Question 1: As a highly application-driven discipline, data mining has been widely applied in many areas. We briefly presented two highly successful and popular application examples of data mining: business intelligence and Web search engines, in our textbooks. Do you think that data mining can also be applied to the following areas?
If yes, please provide a brief yet concrete example, if not, please briefly state your reasons.
1) Software Engineering.
2) Transportation.
3) Sociology.
Question 2: Suppose a student collected the price and weight of 20 products in a shop with the following result
price $11.78 $85.12 $10.47 $298.00 $38.45 $102.14 $123.62 $203.29 $65.00 $225.50
weight 3.2 3.4 4.5 35.4 9.1 5.7 1.5 23.8 8.6 42.3
price $9.25 $164.32 $102.45 $120.45 $73.15 $625.00 $125.00 $242.64 $441.76 $325.45
weight 5.9 12.3 6.5 11.8 12.2 32.9 11.6 48.0 52.9 78.2
Q2.1. Calculate the mean, Q1, median, Q3, and standard deviation of price and weight;
Q2.2. Draw the boxplots for price and weight
Q2.3. Draw scatter plot and Q-Q plot based on these two variables
Q2.4. Normalize the two variables based on the min-max normalization (min = 1, max = 10)
Q2.5. Normalize the two variables based on the z-score normalization
Q2.6. Calculate the Pearson correlation coefficient. Are these two variables positively or negatively correlated?
Q2.7. Take the price of the above 20 products, partition them into four bins by each of the following methods
1) equal-width partitioning
2) equal-width partitioning
Question 3: Design a data warehouse for a university's gradebook data to analyze the class performances. Suppose the data warehouse consisting of the following dimensions: department, semester, course, student, instructor, and gradebook; and a set of measures you would like to define.
1. Draw a star-schema, based on your consideration of power and convenience of analysis of the Warehouse
2. Is top 10% in a class a holistic or algebraic measure?
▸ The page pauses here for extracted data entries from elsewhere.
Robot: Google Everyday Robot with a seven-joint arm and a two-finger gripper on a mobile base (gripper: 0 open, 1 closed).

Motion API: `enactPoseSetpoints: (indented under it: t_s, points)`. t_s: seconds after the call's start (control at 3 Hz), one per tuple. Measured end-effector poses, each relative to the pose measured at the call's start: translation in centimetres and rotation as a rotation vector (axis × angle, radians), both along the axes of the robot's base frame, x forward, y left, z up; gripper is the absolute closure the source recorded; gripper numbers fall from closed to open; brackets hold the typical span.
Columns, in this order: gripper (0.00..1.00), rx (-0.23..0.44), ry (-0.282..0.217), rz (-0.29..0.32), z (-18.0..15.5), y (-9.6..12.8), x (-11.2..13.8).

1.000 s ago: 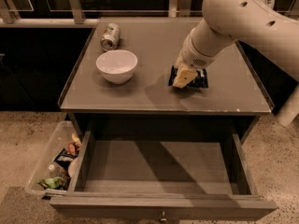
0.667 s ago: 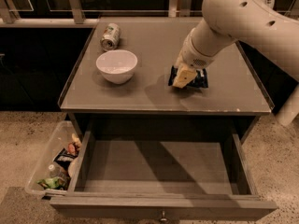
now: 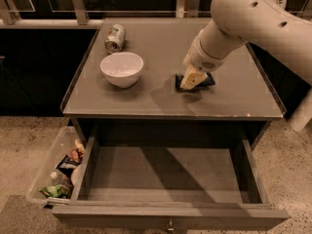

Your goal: Pick rxbar blueberry from top drawer and place on counter

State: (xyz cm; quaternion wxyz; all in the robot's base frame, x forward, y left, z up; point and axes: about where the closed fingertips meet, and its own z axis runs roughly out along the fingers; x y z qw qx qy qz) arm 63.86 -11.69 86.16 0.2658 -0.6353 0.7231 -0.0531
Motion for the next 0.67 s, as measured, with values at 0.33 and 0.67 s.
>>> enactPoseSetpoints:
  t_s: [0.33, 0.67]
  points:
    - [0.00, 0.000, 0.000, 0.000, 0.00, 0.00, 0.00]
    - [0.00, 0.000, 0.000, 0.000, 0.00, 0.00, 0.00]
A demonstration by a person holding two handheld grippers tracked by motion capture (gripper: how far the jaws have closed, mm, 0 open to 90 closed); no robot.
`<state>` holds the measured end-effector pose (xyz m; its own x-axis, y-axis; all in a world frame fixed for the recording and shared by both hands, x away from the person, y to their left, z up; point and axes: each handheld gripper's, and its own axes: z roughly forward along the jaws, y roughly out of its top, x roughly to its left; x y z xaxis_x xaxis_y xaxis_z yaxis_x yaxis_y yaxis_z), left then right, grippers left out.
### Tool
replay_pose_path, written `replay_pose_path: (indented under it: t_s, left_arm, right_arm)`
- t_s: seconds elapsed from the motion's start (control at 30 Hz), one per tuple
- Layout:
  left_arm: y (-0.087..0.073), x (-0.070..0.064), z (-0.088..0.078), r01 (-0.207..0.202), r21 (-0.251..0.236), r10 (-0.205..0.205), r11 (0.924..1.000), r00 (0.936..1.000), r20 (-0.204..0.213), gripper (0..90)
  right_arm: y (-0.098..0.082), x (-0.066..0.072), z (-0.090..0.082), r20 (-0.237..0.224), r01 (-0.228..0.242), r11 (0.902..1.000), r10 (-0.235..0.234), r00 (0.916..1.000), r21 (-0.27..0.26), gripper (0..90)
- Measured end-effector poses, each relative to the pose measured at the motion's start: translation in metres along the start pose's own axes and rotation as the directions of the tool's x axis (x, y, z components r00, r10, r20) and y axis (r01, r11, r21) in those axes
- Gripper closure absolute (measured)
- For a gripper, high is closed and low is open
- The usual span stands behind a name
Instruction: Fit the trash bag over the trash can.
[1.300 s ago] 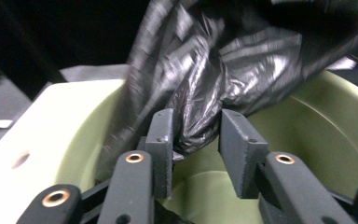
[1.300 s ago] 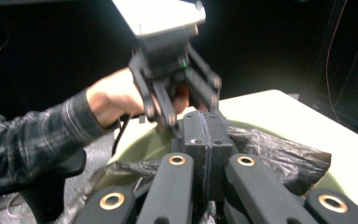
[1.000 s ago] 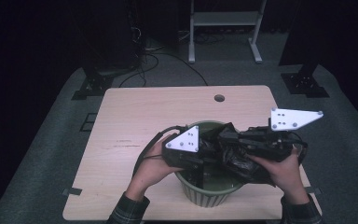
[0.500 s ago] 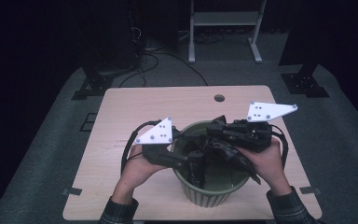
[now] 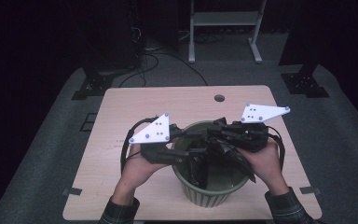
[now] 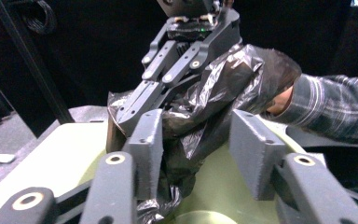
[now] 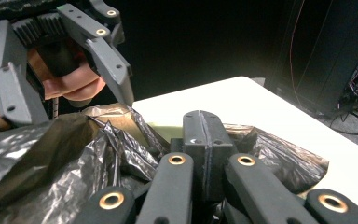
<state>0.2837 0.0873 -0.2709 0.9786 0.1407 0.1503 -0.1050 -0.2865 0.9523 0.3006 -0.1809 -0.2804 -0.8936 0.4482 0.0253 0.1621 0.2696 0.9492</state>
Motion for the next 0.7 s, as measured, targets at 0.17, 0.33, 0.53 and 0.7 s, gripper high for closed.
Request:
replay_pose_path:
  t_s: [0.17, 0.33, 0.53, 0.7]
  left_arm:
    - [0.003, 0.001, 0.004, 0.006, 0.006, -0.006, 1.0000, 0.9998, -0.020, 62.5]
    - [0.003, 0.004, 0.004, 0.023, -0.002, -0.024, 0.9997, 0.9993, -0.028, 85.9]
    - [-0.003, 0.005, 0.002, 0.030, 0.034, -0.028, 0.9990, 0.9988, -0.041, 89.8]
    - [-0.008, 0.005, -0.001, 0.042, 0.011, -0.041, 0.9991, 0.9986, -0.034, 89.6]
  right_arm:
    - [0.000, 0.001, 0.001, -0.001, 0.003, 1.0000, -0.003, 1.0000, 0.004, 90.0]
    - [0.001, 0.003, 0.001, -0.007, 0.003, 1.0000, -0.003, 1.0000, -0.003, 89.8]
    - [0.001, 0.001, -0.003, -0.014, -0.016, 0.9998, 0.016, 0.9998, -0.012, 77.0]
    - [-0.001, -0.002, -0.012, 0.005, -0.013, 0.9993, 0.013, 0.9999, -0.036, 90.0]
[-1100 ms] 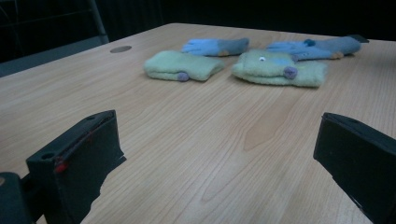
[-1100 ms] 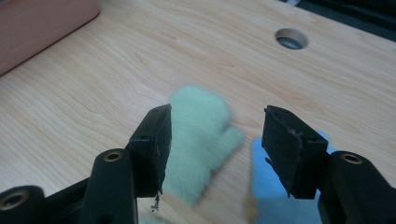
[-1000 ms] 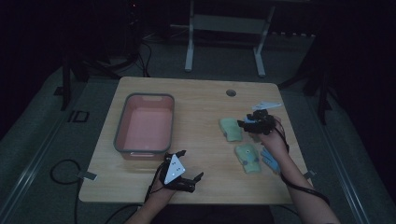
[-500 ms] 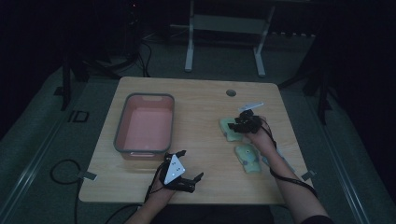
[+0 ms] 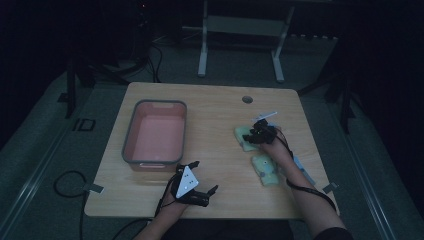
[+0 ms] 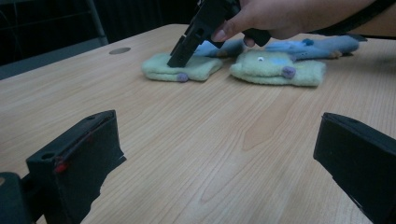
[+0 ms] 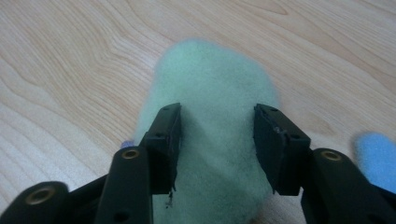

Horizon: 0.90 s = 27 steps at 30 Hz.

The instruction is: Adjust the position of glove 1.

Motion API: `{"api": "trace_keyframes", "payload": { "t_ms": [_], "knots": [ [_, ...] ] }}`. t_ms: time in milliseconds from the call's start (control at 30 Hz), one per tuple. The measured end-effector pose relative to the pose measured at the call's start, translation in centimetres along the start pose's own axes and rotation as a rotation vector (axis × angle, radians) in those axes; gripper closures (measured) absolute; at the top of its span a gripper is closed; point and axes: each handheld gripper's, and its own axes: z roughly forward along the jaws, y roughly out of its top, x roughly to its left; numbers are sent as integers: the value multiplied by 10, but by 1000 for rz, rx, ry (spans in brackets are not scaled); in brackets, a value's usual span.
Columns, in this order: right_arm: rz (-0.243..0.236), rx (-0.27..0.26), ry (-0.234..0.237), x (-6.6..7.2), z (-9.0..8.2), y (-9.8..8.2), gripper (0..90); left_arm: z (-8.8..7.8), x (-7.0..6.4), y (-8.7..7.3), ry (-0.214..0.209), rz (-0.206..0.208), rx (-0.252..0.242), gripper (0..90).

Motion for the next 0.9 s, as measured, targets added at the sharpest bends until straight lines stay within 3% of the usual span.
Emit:
{"api": "trace_keyframes", "payload": {
  "t_ms": [133, 300, 467, 567, 633, 733, 900],
  "knots": [
    [10, -6, 25, 1, 0, -1, 698, 0, 0, 0, 0, -7, -1, 5],
    [38, -16, 2, 8, -2, -1, 794, 0, 0, 0, 1, -10, -1, 5],
    [78, -32, -37, 22, -16, 6, 818, 0, 1, 0, 1, -12, -1, 5],
    [139, -72, -51, 32, -34, 13, 820, 0, 1, 0, 3, -11, 1, 5],
    [143, -85, -66, 36, -39, 16, 822, 0, 1, 0, 4, -11, 1, 4],
    [161, -121, -107, 55, -59, 25, 825, 0, 0, 0, 8, -10, 0, 5],
    [202, -180, -115, 82, -78, 28, 828, 0, 0, 0, 11, -6, -2, 5]
  ]
}}
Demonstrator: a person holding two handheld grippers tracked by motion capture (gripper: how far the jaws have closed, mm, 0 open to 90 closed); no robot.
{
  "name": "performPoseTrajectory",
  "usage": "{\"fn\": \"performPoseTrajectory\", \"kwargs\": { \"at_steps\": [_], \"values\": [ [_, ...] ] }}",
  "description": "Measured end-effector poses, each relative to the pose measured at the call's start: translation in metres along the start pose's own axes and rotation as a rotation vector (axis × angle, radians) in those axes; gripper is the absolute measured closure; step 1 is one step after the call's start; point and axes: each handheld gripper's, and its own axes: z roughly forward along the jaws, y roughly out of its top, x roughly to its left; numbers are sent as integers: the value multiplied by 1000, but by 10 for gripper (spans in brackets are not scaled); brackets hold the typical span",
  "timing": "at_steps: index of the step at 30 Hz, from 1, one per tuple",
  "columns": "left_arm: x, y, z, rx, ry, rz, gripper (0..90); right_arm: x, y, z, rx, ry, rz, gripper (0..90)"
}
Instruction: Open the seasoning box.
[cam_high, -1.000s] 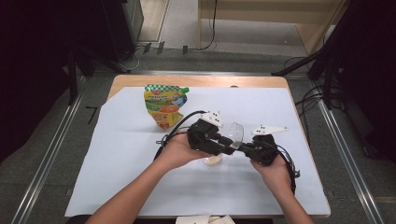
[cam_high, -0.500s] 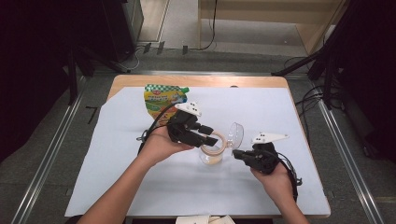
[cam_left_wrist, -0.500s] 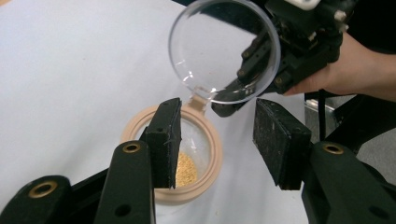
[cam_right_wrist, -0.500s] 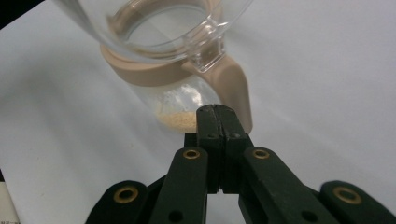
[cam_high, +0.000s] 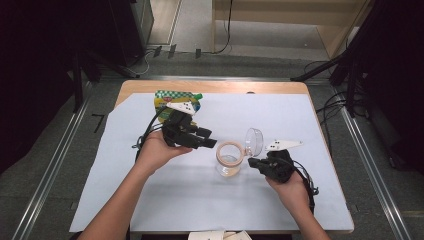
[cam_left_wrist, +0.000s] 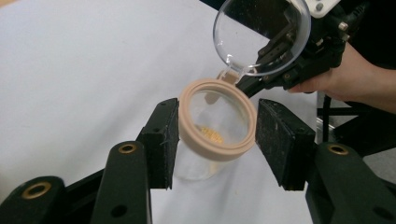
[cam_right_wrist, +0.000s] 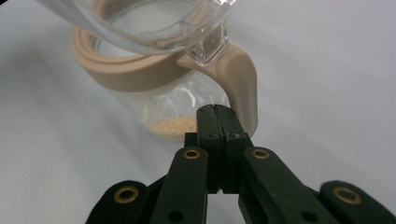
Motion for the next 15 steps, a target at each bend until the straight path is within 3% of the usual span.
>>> {"fn": "performPoseTrajectory", "kwargs": {
  "at_steps": [3, 9, 12, 15],
  "values": [
    [4, -3, -7, -7, 25, 16, 486, -5, 2, 1, -11, -4, 8, 900],
    [14, -10, -25, -33, 57, -1, 462, -9, 2, 0, -12, -14, 19, 895],
    [21, -15, -37, -53, 72, -20, 453, -2, -1, -10, -12, 0, 24, 880],
    [27, -20, -46, -59, 93, -39, 433, 8, -1, -21, -37, 18, 0, 834]
  ]
}}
Discuss how to develop an efficient (maybe approximate) methods to compute a query like: find those Engineering students whose final score is within top 10% in class in at least 80% of the CS courses that he or she has taken?
3. Is it a good idea to merge this data warehouse and the current university's gradebook database system together into one big data management/analysis system? Why?
Question 4:
A location-based social networking website which provides check-in services hires you to help them build a data warehouse.
Users of this service can "check-in" at venues using mobile device applications by running the applications and selecting from a list of venues that the application locates nearby. Also, users can "add" each other as "friends". The website also has sufficient information about venues, including address, GPS location, and category of the venue (e.g., a Japanese restaurant), and users tend to provide their personal information to the website when they register.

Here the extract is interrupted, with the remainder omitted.